MALAGA has enjoyed one of the strongest recoveries from the 2008 property crash.
Last year, the province registered 30,300 sales, a 14.6% increase on the year before.
It means it had the second highest number of sales per inhabitant in the whole of Spain.
Foreigners acquired almost 30% of these homes, a percentage that also places Malaga among the most attractive provinces for the foreign buyer after Alicante, Tenerife (where foreign buyers accounted for more than 40% of sales) and Girona (30.8%).
In absolute figures, Malaga was had the fourth highest number of sales with 26,436, behind Madrid (69,966), Barcelona (53,773) and Alicante (34,631) and ahead of Valencia (26,437), Baleares (15,799) , Sevilla (14,663), Murcia (13,386), Las Palmas (11,682) and Tenerife (11,604).
In the whole of Spain, a total of 464,223 purchases were registered last year, with a rise of 14.9% over 2016. Transaction data, both nationally and in the case of Malaga, are the highest since 2008.
Second-hand housing, which includes those owned by banks, accounted for 81.5% of sales in Malaga (in Spain it was 82.6%), mainly because the supply of new products continues to be scarce.
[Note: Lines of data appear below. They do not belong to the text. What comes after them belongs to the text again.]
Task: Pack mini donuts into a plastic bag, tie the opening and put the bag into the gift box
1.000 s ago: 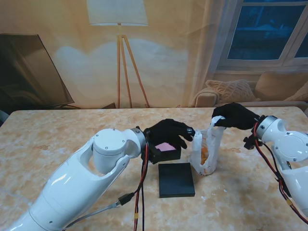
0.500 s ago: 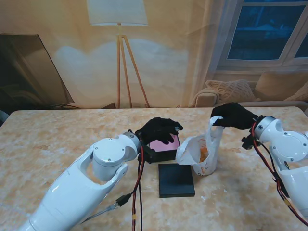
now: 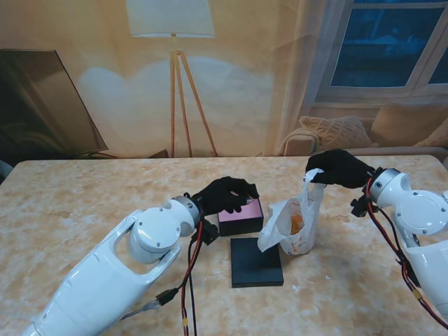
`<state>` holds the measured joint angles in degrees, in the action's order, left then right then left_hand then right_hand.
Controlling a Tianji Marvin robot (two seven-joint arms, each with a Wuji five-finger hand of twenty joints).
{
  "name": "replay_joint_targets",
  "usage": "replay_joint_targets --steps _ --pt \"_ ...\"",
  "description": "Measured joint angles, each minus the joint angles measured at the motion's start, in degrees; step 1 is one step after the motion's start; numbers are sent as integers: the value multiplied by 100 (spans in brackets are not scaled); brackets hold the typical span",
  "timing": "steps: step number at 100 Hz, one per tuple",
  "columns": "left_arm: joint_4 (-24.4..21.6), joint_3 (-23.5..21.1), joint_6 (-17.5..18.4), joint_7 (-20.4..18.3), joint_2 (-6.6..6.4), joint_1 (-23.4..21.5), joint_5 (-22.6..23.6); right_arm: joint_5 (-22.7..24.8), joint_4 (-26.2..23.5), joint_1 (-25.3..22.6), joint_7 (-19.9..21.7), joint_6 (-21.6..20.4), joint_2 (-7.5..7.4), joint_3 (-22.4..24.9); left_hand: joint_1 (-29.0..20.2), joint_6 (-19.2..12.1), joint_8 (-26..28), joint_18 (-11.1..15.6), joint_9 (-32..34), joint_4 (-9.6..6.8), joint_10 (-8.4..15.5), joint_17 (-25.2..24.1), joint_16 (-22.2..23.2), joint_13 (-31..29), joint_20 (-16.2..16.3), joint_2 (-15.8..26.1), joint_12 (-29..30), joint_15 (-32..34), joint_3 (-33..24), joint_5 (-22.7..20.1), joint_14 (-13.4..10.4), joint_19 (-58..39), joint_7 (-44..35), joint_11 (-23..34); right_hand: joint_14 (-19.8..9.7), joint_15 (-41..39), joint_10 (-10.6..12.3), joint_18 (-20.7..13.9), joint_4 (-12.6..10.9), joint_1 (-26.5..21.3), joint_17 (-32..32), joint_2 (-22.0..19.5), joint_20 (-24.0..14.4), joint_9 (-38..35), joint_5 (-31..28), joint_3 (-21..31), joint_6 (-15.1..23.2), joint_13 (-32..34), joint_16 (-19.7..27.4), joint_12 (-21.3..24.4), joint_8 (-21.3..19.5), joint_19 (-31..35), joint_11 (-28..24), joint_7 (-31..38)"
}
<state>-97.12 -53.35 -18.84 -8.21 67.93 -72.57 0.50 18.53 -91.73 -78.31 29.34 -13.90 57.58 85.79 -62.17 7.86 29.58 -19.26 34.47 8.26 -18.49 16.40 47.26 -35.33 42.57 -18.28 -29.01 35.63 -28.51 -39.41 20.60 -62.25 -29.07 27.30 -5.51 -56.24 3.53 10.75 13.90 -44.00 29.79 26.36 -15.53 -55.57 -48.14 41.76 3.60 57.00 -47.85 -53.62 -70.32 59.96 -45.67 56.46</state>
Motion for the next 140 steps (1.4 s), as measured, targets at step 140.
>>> replay_joint_targets --steps 140 --pt "1119 873 1160 -1274 -112 867 -1388 -125 26 66 45 53 1 -106 60 -1237 -840 138 969 523 1025 169 3441 -606 715 -1949 -4681 3082 -1788 -813 -895 -367 -624 2536 0 0 0 2 0 0 0 0 0 0 -1 0 0 0 -1 0 0 58 -2 0"
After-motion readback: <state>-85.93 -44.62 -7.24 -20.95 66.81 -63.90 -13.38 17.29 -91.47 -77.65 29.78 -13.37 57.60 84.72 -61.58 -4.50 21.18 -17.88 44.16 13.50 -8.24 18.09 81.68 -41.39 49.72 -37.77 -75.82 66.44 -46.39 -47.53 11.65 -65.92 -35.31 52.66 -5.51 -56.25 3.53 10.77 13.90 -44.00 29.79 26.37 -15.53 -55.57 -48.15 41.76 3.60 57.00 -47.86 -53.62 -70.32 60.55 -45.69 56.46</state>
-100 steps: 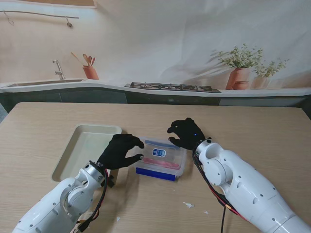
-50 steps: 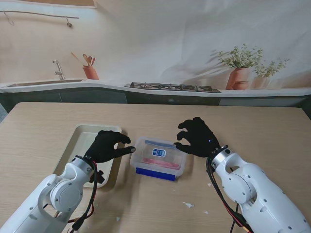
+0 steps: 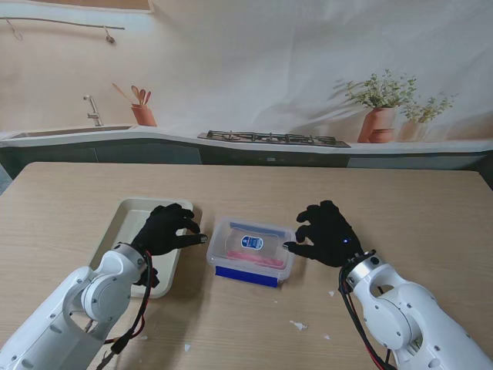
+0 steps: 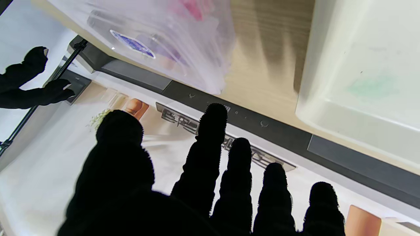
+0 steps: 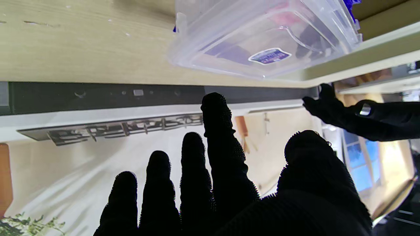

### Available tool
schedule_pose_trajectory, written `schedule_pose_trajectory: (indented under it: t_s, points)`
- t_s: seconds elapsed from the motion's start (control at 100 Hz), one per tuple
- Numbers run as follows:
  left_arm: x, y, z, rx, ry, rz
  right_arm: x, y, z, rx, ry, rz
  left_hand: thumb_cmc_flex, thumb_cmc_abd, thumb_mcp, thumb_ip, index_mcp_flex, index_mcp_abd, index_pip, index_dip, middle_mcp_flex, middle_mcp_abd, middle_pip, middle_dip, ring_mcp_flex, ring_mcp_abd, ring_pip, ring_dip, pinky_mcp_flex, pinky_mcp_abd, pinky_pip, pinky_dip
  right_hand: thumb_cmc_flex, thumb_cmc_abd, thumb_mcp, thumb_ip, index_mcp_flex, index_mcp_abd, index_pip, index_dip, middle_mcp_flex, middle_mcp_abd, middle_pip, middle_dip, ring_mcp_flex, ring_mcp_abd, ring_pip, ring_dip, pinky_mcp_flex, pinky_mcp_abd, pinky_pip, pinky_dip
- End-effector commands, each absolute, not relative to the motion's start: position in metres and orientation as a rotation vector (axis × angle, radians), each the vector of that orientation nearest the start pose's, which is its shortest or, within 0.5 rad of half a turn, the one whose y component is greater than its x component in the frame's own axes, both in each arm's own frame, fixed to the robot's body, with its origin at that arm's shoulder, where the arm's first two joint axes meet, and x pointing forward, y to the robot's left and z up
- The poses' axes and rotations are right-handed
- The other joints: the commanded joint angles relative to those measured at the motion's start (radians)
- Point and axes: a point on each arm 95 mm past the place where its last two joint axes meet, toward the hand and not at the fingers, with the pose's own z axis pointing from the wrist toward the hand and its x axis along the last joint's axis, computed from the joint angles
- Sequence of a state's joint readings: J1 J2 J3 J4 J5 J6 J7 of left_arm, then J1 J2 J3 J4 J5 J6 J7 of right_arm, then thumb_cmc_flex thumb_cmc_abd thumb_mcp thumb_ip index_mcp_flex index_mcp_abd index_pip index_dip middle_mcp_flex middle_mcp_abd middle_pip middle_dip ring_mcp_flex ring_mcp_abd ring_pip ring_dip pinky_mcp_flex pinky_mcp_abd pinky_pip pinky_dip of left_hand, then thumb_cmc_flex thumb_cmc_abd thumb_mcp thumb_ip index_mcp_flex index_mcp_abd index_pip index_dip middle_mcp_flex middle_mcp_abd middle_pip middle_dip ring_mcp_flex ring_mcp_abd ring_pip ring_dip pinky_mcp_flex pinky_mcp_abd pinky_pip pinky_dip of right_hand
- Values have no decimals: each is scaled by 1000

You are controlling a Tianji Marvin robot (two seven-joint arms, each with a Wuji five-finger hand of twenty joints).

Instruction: Separate the bacon slices onto the tray

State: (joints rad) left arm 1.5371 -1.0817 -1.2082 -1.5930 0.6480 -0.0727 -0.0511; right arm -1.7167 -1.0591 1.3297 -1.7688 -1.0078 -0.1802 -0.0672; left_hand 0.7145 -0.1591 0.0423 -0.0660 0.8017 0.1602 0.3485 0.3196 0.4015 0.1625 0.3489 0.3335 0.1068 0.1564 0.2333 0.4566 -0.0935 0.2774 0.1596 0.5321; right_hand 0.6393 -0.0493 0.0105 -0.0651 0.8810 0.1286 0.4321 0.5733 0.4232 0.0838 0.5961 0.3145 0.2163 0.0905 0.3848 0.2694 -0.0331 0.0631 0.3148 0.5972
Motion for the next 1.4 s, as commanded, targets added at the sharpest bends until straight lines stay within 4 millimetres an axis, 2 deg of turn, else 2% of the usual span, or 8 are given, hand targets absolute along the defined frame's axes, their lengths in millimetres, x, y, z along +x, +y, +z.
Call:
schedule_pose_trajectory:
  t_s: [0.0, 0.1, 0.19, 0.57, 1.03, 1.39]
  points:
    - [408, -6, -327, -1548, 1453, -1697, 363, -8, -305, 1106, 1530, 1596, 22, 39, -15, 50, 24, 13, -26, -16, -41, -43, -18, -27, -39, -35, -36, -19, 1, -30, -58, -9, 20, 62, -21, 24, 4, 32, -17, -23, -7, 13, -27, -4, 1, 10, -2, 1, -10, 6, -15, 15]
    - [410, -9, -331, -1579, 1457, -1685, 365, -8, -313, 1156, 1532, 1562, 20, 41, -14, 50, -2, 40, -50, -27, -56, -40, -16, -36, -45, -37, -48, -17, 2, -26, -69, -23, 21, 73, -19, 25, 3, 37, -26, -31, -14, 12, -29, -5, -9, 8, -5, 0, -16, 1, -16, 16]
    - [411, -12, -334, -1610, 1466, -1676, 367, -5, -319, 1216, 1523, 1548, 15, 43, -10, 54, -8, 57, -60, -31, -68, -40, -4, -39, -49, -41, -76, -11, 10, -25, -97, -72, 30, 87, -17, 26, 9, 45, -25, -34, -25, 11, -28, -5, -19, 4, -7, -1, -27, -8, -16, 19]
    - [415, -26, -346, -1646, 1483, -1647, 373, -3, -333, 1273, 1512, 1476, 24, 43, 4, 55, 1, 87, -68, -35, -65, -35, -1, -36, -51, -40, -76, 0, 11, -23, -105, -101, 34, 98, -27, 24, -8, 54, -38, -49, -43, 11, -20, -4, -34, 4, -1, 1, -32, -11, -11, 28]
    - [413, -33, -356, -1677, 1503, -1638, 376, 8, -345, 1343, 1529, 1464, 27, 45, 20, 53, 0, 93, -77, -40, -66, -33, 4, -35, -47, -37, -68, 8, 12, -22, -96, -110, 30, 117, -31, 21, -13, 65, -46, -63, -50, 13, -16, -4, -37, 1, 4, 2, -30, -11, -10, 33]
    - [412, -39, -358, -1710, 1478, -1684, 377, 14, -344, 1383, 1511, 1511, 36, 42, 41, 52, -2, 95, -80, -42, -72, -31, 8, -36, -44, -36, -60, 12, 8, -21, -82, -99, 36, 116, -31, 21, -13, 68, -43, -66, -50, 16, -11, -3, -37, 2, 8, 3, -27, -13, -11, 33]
Meanwhile, the data shows the foreign buyer continues to be a key player in the sector, mainly due to the attractiveness of the Costa del Sol.
In 2017, foreigners bought almost 9,000 homes in Malaga, representing 29.6% of total sales.
The percentage is somewhat lower than in other years (between 2014 and 2016 it moved around 34%) due to the gradual return of the national buyer’s market, but it continues to show the province’s pull for foreigners.
The president of the Association of Builders and Promoters of Malaga (ACP), Emilio López Caparrós, said the market ‘is coming back to a normal activity’, but warned that this reactivation, for now, is only seen strongly in Malaga capital and the Western Costa del Sol.
“The eastern coast is also improving somewhat but the interior is still not there,” he said.